- TASK GOAL
Return all of the material that follows, keeping each line exactly as it is.

- PROVIDED DATA

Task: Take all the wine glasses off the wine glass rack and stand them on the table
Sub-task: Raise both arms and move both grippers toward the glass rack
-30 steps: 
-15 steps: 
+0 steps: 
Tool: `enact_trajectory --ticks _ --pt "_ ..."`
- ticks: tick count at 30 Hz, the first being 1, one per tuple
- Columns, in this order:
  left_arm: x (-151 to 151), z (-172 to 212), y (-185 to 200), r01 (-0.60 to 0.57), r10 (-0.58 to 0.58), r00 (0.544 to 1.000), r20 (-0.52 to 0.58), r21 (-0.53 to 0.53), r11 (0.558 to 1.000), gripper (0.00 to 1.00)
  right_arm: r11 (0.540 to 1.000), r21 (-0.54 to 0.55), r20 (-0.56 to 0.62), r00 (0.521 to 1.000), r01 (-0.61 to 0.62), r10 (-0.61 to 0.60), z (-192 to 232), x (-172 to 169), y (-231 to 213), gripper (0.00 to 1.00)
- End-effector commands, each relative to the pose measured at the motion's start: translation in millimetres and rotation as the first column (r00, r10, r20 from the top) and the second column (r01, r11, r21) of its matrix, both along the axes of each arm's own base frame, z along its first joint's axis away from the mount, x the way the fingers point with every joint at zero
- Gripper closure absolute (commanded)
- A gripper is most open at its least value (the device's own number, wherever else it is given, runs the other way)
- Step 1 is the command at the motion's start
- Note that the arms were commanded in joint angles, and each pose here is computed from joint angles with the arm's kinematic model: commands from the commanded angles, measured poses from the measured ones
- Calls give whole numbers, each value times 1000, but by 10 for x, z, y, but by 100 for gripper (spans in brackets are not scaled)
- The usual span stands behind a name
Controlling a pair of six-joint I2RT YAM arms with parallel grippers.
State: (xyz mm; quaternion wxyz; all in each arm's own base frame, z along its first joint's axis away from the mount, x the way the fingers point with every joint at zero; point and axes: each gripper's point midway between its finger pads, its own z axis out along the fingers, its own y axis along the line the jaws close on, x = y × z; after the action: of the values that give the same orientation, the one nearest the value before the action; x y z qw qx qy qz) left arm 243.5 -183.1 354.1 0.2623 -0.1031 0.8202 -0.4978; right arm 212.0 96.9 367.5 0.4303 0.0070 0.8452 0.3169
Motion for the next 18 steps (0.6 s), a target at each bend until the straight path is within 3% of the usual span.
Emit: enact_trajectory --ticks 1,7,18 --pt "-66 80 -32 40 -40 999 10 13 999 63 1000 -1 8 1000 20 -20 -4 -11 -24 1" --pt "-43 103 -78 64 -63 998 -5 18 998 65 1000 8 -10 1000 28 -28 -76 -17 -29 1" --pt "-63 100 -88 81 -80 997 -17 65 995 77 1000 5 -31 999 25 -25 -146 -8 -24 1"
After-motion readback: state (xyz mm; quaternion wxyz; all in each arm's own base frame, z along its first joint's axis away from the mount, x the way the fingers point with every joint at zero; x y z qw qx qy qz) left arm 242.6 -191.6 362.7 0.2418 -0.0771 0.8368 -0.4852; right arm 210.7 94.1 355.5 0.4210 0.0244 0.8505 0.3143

- RESULT FOR THIS TASK
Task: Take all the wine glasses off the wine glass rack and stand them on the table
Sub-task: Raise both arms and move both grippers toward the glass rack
-30 steps: 
-15 steps: 
+0 steps: 
Tool: `enact_trajectory --ticks _ --pt "_ ..."`
- ticks: tick count at 30 Hz, the first being 1, one per tuple
- Columns, in this order:
  left_arm: x (-151 to 151), z (-172 to 212), y (-185 to 200), r01 (-0.60 to 0.57), r10 (-0.58 to 0.58), r00 (0.544 to 1.000), r20 (-0.52 to 0.58), r21 (-0.53 to 0.53), r11 (0.558 to 1.000), gripper (0.00 to 1.00)
  right_arm: r11 (0.540 to 1.000), r21 (-0.54 to 0.55), r20 (-0.56 to 0.62), r00 (0.521 to 1.000), r01 (-0.61 to 0.62), r10 (-0.61 to 0.60), z (-192 to 232), x (-172 to 169), y (-231 to 213), gripper (0.00 to 1.00)
- End-effector commands, each relative to the pose measured at the motion's start: translation in millimetres and rotation as the first column (r00, r10, r20 from the top) and the second column (r01, r11, r21) of its matrix, both along the axes of each arm's own base frame, z along its first joint's axis away from the mount, x the way the fingers point with every joint at zero
- Gripper closure absolute (commanded)
- A gripper is most open at its least value (the device's own number, wherever else it is given, runs the other way)
- Step 1 is the command at the motion's start
- Note that the arms were commanded in joint angles, and each pose here is computed from joint angles with the arm's kinematic model: commands from the commanded angles, measured poses from the measured ones
- Calls give whole numbers, each value times 1000, but by 10 for x, z, y, but by 100 for gripper (spans in brackets are not scaled)
- The usual span stands behind a name
Controlling a pair of six-joint I2RT YAM arms with parallel grippers.
State: (xyz mm; quaternion wxyz; all in each arm's own base frame, z along its first joint's axis away from the mount, x the way the fingers point with every joint at zero; point and axes: each gripper's point midway between its finger pads, its own z axis out along the fingers, its own y axis along the line the jaws close on, x = y × z; after the action: of the values that give the same orientation, the one nearest the value before the action; x y z qw qx qy qz) left arm 243.5 -183.1 354.1 0.2623 -0.1031 0.8202 -0.4978; right arm 212.0 96.9 367.5 0.4303 0.0070 0.8452 0.3169
Motion for the next 18 steps (0.6 s), a target at each bend until the straight path is within 3% of the usual span.
Emit: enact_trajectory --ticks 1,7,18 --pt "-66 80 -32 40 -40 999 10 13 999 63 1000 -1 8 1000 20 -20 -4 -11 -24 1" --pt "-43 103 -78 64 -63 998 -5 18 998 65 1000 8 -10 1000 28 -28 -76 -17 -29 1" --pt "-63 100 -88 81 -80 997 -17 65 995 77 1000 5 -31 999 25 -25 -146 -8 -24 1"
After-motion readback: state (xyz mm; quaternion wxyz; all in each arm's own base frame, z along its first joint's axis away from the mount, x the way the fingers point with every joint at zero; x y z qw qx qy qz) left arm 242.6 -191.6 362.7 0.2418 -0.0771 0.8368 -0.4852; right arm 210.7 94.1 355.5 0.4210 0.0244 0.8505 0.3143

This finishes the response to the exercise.